In the race to combat Covid19 Europe is considering different proposals for automatic monitoring of proximity of people, such as Pan-European Privacy-Preserving Proximity Tracing, based on radiotelephone networks, mobile terminals, Bluetooth and cryptography. Could these also be objects of attack?

In fact, Europe is one of the most concerned markets with privacy, both from the point of view of European citizens and the authorities of the European Union.

Monitoring of upcoming contacts using mobile technologies, such as the Spanish Radar-COVID application, is based on protocols that especially respect safety. The DP-3T (Decentralised Proximity Tracking to Preserve Privacy) protocol is a European public development and is used by many of these systems, including the aforementioned Spanish Radar-COVID application.

All systems are susceptible to attack but in this case, after several months of testing and mass use, none of the applications based on the DP-3T protocol have suffered any reportable security incidents. In addition to Spain, other countries have implemented the same protocol (for example Switzerland).

What steps can we take at the personal level to mitigate risks?

The first thing is to value the digital information we handle on a daily basis. Once we are aware of the value of this data, we will be able to assess the protection they require, both for the value that that information has for us and the harm that comes with its loss or misuse.

Then, we must include in our daily practice some very basic safe habits. These habits should inevitably include the following points:

– Protect our digital identity: use strong passwords and review any alarms that indicate misuse.

– Securely manage our data based on its importance: keep backing up the most critical data, controlling the public dissemination of private or confidential data, erasing our data from devices and services when they are no longer needed.

– Cultivate a certain “digital scepticism”: distrust unsolicited offers from unknown sources, ignore messages whose provenance and veracity cannot be verified and, finally, avoid the overexposure of private information on public networks.

Would you say we are in a cyber-cold war?

All states assume cyberspace as one more battlefield or, as defined by the 2016 NATO summit in Warsaw, “a new mastery of military operations, along with land, sea and air.”

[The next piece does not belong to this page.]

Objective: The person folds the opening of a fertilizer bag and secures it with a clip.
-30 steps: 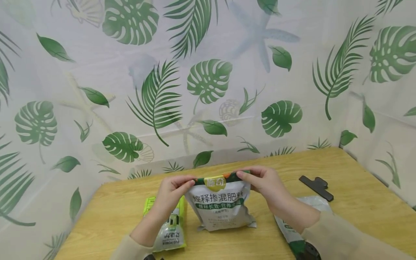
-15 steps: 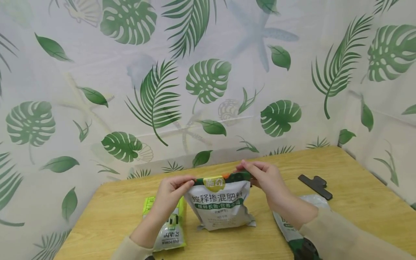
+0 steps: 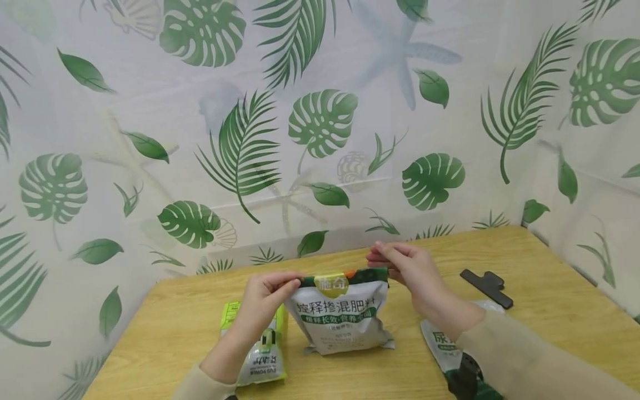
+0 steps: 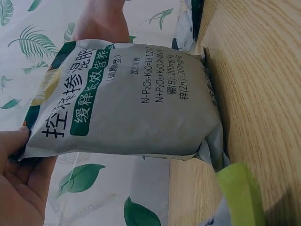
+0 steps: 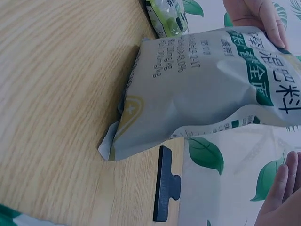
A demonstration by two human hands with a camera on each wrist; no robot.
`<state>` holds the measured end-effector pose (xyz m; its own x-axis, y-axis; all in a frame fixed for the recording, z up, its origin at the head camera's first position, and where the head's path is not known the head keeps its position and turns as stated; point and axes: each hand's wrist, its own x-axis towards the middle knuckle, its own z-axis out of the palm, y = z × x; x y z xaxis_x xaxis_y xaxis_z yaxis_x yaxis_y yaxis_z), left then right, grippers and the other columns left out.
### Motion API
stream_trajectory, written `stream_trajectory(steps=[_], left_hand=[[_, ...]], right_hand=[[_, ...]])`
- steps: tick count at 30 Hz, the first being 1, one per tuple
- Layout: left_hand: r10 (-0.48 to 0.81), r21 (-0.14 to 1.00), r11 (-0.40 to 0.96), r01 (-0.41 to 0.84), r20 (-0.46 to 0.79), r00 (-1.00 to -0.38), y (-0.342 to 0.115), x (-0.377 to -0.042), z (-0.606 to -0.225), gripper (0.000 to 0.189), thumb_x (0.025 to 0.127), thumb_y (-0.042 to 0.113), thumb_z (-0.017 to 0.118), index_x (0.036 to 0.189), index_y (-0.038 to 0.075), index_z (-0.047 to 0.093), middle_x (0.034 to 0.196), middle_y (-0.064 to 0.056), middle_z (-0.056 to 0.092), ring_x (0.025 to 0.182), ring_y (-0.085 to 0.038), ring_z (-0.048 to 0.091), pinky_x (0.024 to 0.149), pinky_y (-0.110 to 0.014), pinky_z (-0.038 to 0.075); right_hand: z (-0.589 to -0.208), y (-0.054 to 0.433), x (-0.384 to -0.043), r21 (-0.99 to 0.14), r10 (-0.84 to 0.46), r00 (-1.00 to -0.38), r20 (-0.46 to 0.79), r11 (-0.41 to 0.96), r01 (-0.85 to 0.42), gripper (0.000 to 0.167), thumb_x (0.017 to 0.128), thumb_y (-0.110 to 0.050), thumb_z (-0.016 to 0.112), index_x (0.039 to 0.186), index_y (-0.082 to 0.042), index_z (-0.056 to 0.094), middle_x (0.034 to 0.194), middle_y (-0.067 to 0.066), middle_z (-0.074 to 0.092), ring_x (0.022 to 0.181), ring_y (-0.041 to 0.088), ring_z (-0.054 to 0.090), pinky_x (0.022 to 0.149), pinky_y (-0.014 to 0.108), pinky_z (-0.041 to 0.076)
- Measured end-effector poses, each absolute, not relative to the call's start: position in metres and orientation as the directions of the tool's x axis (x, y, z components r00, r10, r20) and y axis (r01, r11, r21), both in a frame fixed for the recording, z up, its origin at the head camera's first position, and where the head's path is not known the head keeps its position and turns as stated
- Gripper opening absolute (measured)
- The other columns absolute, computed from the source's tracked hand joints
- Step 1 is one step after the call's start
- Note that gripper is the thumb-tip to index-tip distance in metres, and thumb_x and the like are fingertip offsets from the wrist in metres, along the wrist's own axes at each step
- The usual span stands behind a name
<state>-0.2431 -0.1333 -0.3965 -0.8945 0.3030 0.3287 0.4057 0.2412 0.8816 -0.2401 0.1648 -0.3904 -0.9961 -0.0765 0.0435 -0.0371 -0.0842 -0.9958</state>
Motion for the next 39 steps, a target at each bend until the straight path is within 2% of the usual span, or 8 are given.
stream_trajectory(steps=[4, 9, 13, 19, 26, 31, 36, 39], left_hand=[[0.302, 0.884, 0.238, 0.401, 0.326, -0.896, -0.133, -0.242, -0.396, 0.018, 0.102, 0.005, 0.069, 0.113, -0.003, 0.080, 0.118, -0.021, 0.079, 0.101, -0.015, 0.075, 0.082, -0.014, 0.057], [0.304, 0.885, 0.239, 0.399, 0.322, -0.897, -0.133, -0.242, -0.396, 0.018, 0.102, 0.005, 0.069, 0.114, -0.003, 0.080, 0.118, -0.022, 0.079, 0.093, -0.005, 0.072, 0.079, -0.014, 0.057], [0.308, 0.889, 0.237, 0.392, 0.314, -0.898, -0.133, -0.242, -0.396, 0.018, 0.102, 0.006, 0.070, 0.113, -0.003, 0.080, 0.117, -0.023, 0.079, 0.088, 0.002, 0.068, 0.078, -0.015, 0.056], [0.309, 0.892, 0.238, 0.385, 0.306, -0.900, -0.132, -0.241, -0.394, 0.017, 0.102, 0.005, 0.069, 0.113, -0.003, 0.080, 0.117, -0.023, 0.079, 0.090, 0.000, 0.070, 0.079, -0.014, 0.057], [0.298, 0.899, 0.235, 0.369, 0.295, -0.908, -0.132, -0.242, -0.391, 0.018, 0.102, 0.004, 0.069, 0.113, -0.004, 0.080, 0.119, -0.023, 0.078, 0.093, -0.002, 0.072, 0.079, -0.013, 0.057], [0.301, 0.901, 0.234, 0.365, 0.290, -0.908, -0.132, -0.241, -0.391, 0.018, 0.102, 0.004, 0.069, 0.114, -0.004, 0.080, 0.119, -0.023, 0.078, 0.092, -0.001, 0.071, 0.079, -0.012, 0.056], [0.311, 0.899, 0.235, 0.369, 0.290, -0.905, -0.132, -0.240, -0.392, 0.018, 0.102, 0.005, 0.069, 0.114, -0.003, 0.080, 0.121, -0.023, 0.078, 0.093, -0.001, 0.071, 0.079, -0.012, 0.056], [0.311, 0.901, 0.234, 0.366, 0.288, -0.906, -0.132, -0.240, -0.392, 0.018, 0.102, 0.005, 0.069, 0.114, -0.003, 0.080, 0.121, -0.023, 0.078, 0.093, -0.001, 0.071, 0.079, -0.012, 0.056]], right_hand=[[-0.394, 0.168, -0.246, -0.996, -0.066, -0.998, 0.011, -0.086, -0.005, 0.014, 0.108, -0.034, 0.064, 0.109, -0.029, 0.078, 0.097, -0.020, 0.079, 0.096, -0.003, 0.075, 0.089, 0.012, 0.056], [-0.399, 0.174, -0.255, -0.997, -0.052, -0.999, -0.014, -0.077, 0.018, 0.011, 0.107, -0.036, 0.066, 0.105, -0.035, 0.077, 0.096, -0.022, 0.079, 0.095, -0.006, 0.074, 0.086, 0.012, 0.055], [-0.402, 0.177, -0.261, -0.995, -0.043, -0.999, -0.013, -0.101, 0.017, 0.009, 0.107, -0.032, 0.067, 0.104, -0.032, 0.076, 0.095, -0.020, 0.079, 0.093, -0.004, 0.074, 0.086, 0.013, 0.057], [-0.406, 0.179, -0.270, -0.992, -0.029, -0.999, -0.019, -0.124, 0.022, 0.009, 0.107, -0.027, 0.066, 0.109, -0.025, 0.075, 0.095, -0.018, 0.079, 0.092, -0.003, 0.075, 0.087, 0.015, 0.059], [-0.413, 0.176, -0.287, -0.994, -0.014, -0.999, -0.033, -0.105, 0.034, 0.032, 0.108, -0.023, 0.064, 0.133, -0.003, 0.067, 0.092, -0.018, 0.078, 0.088, -0.003, 0.076, 0.086, 0.017, 0.061], [-0.420, 0.171, -0.296, -0.993, 0.003, -0.999, -0.048, -0.113, 0.047, 0.022, 0.109, -0.019, 0.063, 0.125, -0.007, 0.072, 0.088, -0.018, 0.078, 0.084, -0.004, 0.075, 0.082, 0.018, 0.061], [-0.426, 0.167, -0.301, -0.992, 0.005, -0.997, -0.079, -0.095, 0.078, 0.035, 0.110, -0.018, 0.060, 0.138, 0.003, 0.063, 0.087, -0.019, 0.075, 0.083, -0.005, 0.073, 0.084, 0.019, 0.061], [-0.429, 0.166, -0.303, -0.990, 0.002, -0.993, -0.121, -0.077, 0.120, 0.034, 0.110, -0.022, 0.060, 0.136, 0.000, 0.063, 0.088, -0.020, 0.074, 0.084, -0.005, 0.072, 0.085, 0.018, 0.059]])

However, we cannot talk about “Cyber Cold War” because there is no public statement of blocks and alignment of different states with them.

Although officially all states declare themselves neutral and friends of other legitimate states, cyberspace presents its own arms escalation: all nations are developing their capabilities to operate militarily in cyberspace either as a single scenario of specific operations or as support for operations developed in traditional domains. These capabilities include technology, personnel, procedures, information from other actors, etc.

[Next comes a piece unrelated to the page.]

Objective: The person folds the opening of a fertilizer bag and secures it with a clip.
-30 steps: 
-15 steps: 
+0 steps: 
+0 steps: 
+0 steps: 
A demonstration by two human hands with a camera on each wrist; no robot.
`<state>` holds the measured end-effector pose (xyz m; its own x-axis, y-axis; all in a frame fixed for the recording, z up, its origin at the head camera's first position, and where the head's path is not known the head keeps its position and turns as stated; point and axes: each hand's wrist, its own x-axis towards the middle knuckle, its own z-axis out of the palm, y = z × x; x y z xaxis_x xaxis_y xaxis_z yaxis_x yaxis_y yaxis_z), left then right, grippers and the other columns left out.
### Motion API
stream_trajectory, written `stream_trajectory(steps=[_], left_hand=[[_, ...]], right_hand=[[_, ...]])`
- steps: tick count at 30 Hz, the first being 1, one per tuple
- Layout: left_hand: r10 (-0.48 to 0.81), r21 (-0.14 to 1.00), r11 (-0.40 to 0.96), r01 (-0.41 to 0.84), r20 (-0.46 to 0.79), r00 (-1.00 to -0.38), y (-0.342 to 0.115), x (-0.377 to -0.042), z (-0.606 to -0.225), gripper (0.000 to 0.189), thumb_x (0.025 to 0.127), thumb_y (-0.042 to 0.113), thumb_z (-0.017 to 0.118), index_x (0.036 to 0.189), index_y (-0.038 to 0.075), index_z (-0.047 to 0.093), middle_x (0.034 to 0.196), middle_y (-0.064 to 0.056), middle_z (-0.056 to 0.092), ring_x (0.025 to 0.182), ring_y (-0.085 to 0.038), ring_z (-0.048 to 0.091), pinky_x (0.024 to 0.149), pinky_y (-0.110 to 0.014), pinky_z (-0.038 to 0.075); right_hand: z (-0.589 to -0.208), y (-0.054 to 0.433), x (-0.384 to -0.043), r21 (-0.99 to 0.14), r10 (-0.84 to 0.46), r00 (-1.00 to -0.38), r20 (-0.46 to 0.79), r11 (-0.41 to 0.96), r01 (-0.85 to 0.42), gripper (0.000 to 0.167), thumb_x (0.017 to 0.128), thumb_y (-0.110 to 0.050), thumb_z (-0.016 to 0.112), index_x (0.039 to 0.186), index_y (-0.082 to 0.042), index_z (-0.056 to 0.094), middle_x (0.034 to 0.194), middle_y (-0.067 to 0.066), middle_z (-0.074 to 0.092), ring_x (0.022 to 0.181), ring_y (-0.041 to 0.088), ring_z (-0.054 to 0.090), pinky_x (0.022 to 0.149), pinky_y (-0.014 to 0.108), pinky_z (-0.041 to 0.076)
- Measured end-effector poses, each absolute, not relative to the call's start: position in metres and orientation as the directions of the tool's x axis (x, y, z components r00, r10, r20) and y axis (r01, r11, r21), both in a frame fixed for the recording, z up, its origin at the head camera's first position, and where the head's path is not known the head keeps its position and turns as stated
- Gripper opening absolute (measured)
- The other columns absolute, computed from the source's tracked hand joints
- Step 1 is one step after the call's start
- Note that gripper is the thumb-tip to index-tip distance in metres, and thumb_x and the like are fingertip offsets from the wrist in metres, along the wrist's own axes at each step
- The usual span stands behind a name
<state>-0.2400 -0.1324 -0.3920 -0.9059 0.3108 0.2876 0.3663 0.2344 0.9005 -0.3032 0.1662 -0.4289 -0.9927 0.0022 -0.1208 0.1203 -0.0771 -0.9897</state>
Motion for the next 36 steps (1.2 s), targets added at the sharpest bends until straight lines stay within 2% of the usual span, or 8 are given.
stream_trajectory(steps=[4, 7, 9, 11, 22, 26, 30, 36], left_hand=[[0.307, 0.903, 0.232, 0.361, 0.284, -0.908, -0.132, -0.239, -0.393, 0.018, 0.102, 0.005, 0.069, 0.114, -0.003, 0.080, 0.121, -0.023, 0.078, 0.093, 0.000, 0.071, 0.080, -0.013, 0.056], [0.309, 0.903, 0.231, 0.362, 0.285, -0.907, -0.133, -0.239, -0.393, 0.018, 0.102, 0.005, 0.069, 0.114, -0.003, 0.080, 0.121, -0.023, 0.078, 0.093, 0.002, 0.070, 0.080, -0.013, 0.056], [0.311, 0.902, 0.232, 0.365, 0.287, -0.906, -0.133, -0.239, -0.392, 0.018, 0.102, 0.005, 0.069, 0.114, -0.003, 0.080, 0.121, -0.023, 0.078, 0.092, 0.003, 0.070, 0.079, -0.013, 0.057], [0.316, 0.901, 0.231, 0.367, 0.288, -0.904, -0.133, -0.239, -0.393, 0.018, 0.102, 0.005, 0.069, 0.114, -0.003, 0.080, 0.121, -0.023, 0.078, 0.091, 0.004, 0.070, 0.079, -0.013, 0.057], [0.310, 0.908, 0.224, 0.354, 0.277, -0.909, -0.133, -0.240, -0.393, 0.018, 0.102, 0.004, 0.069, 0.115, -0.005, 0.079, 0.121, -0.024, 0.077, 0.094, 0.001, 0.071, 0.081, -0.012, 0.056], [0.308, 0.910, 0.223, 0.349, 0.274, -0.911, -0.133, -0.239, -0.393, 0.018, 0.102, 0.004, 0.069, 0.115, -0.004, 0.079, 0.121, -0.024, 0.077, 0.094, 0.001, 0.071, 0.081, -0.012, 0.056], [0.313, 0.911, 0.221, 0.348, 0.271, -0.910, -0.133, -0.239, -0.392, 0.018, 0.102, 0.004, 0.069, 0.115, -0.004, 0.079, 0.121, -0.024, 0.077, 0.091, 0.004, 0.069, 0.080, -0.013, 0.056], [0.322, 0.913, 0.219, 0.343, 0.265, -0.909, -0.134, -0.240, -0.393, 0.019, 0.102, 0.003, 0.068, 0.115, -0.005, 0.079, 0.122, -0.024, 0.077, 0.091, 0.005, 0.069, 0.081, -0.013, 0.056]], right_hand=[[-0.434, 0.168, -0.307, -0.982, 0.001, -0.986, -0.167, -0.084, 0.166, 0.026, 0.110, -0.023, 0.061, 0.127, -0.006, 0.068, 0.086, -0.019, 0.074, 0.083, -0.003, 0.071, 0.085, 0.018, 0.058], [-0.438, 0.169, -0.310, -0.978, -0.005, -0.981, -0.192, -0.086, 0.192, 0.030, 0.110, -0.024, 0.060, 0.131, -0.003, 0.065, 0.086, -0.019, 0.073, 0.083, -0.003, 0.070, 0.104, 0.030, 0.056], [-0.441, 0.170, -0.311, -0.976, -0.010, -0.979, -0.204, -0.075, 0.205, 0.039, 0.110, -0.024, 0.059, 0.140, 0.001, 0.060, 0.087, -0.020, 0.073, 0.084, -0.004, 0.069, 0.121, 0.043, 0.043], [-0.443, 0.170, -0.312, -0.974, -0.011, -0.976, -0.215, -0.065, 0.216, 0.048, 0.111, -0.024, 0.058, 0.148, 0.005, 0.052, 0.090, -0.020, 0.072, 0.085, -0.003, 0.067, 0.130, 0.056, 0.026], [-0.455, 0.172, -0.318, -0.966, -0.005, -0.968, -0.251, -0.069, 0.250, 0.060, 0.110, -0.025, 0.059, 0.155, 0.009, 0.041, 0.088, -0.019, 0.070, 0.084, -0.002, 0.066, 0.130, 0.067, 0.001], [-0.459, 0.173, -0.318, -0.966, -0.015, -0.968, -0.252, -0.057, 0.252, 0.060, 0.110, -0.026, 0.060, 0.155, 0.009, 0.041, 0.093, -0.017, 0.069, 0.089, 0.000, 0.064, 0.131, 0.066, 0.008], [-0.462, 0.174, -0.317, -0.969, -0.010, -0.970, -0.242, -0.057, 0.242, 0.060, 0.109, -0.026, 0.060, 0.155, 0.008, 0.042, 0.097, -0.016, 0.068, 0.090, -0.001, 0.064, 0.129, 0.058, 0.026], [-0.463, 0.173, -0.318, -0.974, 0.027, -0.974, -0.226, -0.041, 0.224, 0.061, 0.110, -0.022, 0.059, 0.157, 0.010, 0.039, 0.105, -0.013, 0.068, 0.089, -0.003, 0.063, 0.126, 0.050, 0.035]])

Cyberwarning has special features compared to traditional military operations:

– Actions are difficult to attribute (anonymity, false flag).

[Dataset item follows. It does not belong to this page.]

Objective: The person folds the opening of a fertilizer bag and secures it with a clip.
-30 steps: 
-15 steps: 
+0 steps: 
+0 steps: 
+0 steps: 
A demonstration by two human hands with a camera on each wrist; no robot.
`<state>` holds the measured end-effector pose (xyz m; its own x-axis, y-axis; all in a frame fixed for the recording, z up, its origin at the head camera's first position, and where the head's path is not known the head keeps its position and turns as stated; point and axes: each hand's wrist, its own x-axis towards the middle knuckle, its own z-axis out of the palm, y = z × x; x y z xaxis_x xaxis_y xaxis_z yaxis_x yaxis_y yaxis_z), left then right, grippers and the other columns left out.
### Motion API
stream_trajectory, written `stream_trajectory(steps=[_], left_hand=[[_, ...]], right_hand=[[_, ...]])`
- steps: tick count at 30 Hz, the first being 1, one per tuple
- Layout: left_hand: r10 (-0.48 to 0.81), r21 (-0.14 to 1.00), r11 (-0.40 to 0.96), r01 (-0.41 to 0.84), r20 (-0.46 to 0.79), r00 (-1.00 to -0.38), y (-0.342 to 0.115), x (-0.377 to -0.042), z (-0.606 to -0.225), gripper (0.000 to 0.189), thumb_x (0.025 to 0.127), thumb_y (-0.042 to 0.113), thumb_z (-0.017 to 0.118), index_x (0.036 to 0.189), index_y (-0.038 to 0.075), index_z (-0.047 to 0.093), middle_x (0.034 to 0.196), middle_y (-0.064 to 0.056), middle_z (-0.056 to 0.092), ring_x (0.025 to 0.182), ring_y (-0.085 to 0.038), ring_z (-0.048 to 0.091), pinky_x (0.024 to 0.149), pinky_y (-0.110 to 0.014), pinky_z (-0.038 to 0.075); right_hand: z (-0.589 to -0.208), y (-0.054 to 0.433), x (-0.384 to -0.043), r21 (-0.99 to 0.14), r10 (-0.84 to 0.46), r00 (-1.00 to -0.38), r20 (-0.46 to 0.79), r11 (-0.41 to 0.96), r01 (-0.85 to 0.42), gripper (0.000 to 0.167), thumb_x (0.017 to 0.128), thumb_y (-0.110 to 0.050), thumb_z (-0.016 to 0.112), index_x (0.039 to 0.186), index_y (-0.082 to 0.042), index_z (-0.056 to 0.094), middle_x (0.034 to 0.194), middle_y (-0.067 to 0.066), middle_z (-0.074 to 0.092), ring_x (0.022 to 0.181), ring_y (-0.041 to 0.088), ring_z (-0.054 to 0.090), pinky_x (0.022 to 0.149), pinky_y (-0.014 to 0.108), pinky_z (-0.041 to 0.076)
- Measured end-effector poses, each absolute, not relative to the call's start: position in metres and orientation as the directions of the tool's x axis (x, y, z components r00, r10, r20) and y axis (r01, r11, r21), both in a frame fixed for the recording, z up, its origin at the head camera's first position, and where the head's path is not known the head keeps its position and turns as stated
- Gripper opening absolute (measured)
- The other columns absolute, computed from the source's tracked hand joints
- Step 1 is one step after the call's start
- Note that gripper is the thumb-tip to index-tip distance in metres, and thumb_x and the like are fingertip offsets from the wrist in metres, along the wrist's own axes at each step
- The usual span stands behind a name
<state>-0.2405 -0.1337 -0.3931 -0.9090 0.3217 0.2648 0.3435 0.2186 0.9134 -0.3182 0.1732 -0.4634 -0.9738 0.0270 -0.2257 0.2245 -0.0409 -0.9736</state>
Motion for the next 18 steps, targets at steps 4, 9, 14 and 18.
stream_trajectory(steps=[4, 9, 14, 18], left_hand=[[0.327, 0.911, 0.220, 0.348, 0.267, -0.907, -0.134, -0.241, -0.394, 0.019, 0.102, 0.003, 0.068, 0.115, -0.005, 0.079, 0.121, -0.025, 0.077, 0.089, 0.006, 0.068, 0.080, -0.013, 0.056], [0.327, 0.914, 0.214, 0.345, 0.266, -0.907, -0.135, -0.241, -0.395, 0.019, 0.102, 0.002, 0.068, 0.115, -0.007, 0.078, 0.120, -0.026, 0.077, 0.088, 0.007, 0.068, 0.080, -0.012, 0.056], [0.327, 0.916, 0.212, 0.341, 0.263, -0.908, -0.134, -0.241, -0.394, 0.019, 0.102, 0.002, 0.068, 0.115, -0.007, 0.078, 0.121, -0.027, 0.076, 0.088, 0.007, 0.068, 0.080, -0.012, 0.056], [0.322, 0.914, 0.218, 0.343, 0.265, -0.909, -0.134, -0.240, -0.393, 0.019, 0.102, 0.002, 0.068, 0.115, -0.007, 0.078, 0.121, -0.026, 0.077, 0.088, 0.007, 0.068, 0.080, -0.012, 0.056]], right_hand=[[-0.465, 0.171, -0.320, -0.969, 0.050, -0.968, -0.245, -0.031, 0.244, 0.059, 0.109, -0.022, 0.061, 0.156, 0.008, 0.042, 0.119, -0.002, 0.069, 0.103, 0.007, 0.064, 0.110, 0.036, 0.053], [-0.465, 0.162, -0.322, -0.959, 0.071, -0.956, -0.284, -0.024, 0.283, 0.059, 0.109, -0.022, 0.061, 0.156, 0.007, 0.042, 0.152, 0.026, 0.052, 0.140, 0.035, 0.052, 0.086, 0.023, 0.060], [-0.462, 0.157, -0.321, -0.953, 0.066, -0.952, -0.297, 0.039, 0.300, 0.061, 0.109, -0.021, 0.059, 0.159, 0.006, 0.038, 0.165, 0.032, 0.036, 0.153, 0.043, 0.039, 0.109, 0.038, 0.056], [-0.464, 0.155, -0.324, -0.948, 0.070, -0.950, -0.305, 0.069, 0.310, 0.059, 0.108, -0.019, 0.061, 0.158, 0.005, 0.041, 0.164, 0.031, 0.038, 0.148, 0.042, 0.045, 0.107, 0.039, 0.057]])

– Demonstrating offensive capabilities puts their effectiveness at risk in the future, so it is difficult to assess the actual capabilities of states.

– Cyber weapons lose their potential once used for the first time.

– the targeting process can become an effective attack without prior alert.

– private companies (technological, communications operators, etc.) control 90% of the infrastructures that make up the cyberspace battlefield.

Therefore, although there is evidence of cyberwar actions that have occurred in recent years, in no case has there been a prior declaration, nor subsequent confirmation, nor official attribution to any state.

If we are not already in a cyberwar, we are certainly in a process of developing and supplying cyber weapons by all states of the planet.